Très bon. Impossible d'imaginer le dénouement. Ce qui nous tient en haleine: Baston sympa mais pas trop, son, indices qui arrivent au fur et à mesure. Quelques imperfections vers la fin. À voir.
Seri dézingue Naceri. Julien Seri, qu'on a pu voir jusqu'ici mettre en scène des pop-corn movies pour, entre autres, Europacorp (dont une exhibition ciné des Yamakasis) est le genre de réalisateur dont j'ai toujours trouvé les films relativement oubliables, tout en étant assez sensible à son travail sur les images et l'ambiance. Bref j'attendais depuis longtemps de le voir se lancer dans quelque chose de plus solide et, si possible, d'un peu plus personnel. Autant vous dire que malgré ses défauts, son "Night fare" est un exercice de style qui m'a plutôt convaincu, d'autant que son sujet lui permet ouvertement de fustiger les blockbusters superficiels auxquels il était jusqu'ici cantonné (ce n'est pas pour rien si j'évoquais Naceri en début d'article). Niveau défaut on peut pointer certains clichés grossiers utilisés pour caractériser les personnages, tout comme on peut critiquer une fin qui ne plaira certainement pas à tout le monde. Mais la logique imparable de son scénario fini sans trop de soucis par emporter l'adhésion. Les persos gagnent en intérêt et en profondeur au fur et à mesure de l'avancée du récit, sa mise en scène gagne également en intensité (certaines séquences sont carrément excitantes!) et son antagoniste lui permet de mettre en avant des références louables, en tête desquelles Michael Mann ou Carpenter. Bref "Night fare", en une très brève 1h20, n'en déploie pas moins un crescendo de tension joliment agencé, tout comme il met en place une mythologie (soulignant les mérites de la droiture et du courage) qui se révèle finalement plutôt cohérente. Et parvenir à en dire autant en si peu de temps est ce qu'on appelle de l'efficacité. Non?

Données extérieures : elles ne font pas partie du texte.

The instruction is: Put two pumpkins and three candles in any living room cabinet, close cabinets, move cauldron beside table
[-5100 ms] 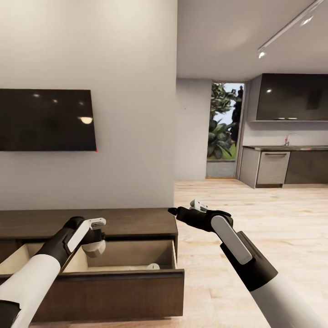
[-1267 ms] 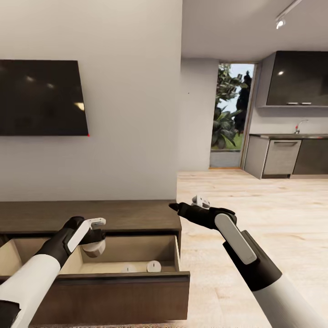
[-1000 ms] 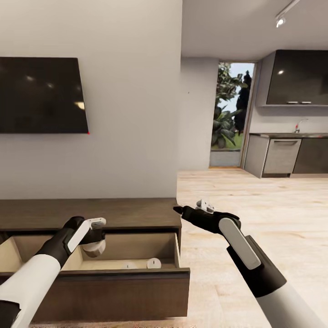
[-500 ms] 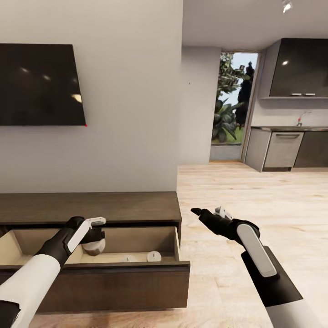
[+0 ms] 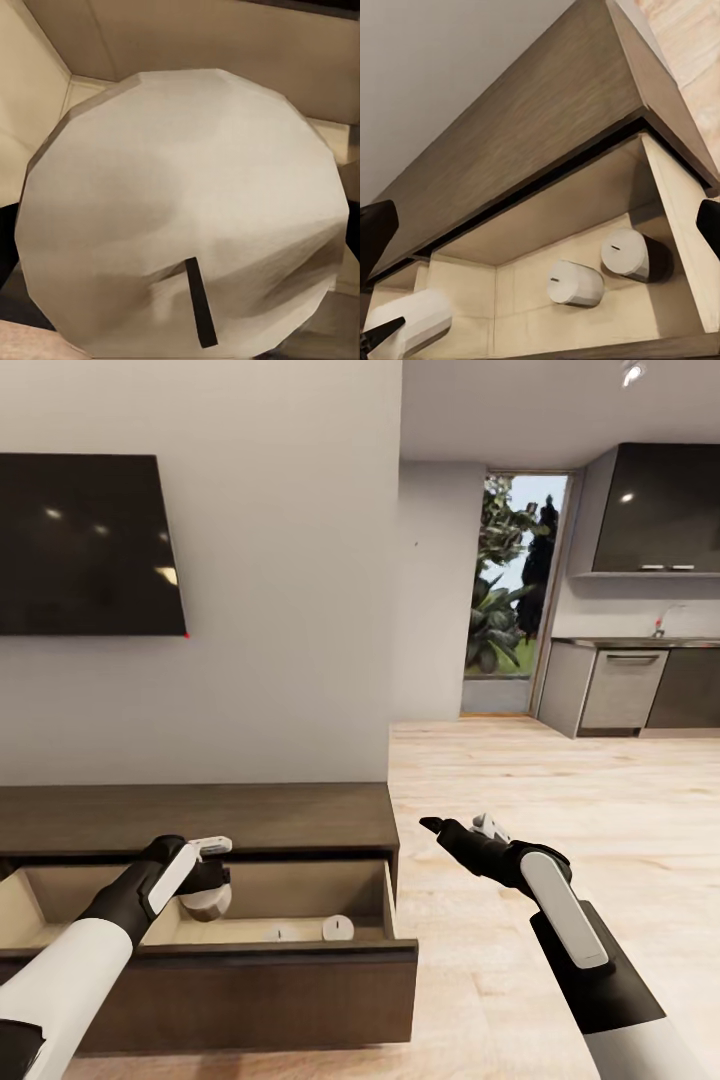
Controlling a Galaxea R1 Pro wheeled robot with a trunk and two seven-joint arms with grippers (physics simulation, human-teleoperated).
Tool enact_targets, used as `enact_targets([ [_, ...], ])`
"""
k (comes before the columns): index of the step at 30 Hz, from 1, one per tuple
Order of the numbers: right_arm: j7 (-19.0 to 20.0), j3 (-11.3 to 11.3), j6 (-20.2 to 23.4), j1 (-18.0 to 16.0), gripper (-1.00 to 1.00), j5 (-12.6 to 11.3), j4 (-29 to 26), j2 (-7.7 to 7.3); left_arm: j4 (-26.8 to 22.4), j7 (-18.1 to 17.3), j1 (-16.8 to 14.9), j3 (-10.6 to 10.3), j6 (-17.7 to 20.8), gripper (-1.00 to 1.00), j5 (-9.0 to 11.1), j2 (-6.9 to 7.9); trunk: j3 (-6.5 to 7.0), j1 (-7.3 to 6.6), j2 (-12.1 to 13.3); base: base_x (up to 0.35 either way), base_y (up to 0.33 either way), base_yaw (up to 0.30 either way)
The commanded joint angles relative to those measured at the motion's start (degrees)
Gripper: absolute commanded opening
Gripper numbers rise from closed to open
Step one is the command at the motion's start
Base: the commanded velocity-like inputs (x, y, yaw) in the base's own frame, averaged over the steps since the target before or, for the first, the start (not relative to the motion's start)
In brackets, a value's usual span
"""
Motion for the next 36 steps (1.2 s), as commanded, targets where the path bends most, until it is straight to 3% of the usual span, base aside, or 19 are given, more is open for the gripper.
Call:
enact_targets([
  [1,-0.6,0.1,-0.1,0.0,1.0,-0.6,-0.1,-0.04,-0.1,0.5,0.0,-0.3,0.1,-1.0,0.6,0.08,-0.07,0.0,0.0,0.08,0.0,0.0],
  [20,-0.6,0.1,-0.1,0.0,1.0,-0.6,-0.1,-0.04,-0.1,0.6,0.0,-0.4,0.1,-1.0,0.6,0.08,-0.07,0.0,0.0,0.083,0.0,0.0],
  [23,-0.6,0.1,-0.1,0.0,1.0,-0.6,-0.1,-0.04,-0.1,0.6,0.0,-0.4,0.1,-1.0,0.6,0.08,-0.73,0.08,-0.1,0.003,0.0,0.0],
  [36,-0.6,0.1,-0.1,0.0,1.0,-0.6,-0.1,-0.04,-0.1,0.6,0.0,-0.4,0.1,-1.0,0.6,0.08,-0.95,0.1,-0.1,0.0,0.0,0.0],
])
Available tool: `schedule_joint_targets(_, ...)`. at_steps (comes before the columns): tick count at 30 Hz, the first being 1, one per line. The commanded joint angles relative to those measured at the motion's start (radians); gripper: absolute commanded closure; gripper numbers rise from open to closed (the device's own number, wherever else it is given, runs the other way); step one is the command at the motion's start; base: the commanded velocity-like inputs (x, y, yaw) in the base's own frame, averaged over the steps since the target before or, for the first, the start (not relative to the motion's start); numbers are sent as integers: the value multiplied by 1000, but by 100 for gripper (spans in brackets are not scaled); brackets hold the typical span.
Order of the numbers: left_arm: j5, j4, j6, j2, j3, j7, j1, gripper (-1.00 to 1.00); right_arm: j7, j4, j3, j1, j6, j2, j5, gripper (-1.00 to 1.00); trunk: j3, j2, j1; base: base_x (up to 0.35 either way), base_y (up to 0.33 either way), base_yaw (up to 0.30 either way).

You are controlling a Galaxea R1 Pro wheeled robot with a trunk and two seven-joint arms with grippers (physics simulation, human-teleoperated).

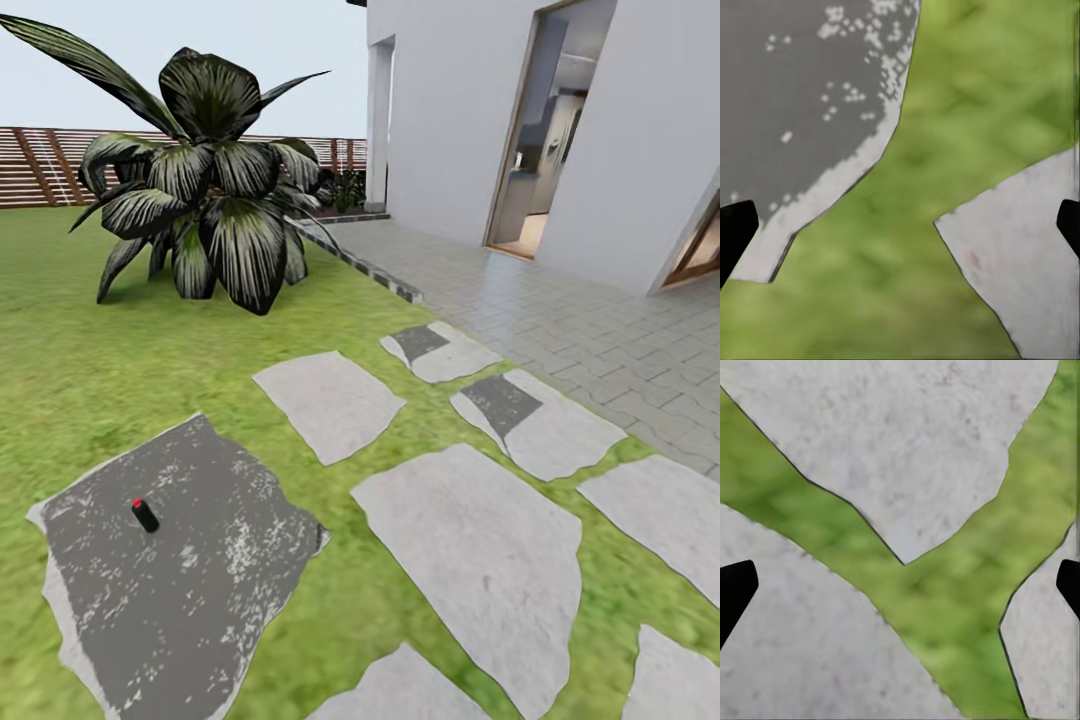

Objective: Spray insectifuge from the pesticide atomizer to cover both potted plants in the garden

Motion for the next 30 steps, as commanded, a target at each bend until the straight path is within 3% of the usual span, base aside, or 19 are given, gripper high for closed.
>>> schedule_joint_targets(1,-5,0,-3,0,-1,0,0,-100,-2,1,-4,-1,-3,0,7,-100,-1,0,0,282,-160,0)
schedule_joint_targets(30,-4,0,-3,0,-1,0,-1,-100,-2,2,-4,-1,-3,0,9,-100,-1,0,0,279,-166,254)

Outre ses descriptions quotidiennes putassières et même un brin insultante, Night Fare pèche surtout par son ambition démesuré. Là où il prenait la route d'une variation plaisante de Duel de Spielberg, il se met soudain à surjouer son aspect cartoonesque lorgnant vers le Tarantino, sans cesse rattrapé par sa brutalité sous stéroïde premier degrès, cassé par une tentative de suspens quand au sort de personnages tout sauf attachants, avant de chercher une rédemption factice dans un film à message bourrin. Loin d'assumer sa vulgarité et son manque d'originalité, le film se prend dans un jeu pour les camoufler et les justifier. Mal dosé, il ne fait que détruire ses rares possibilités d’intérêt.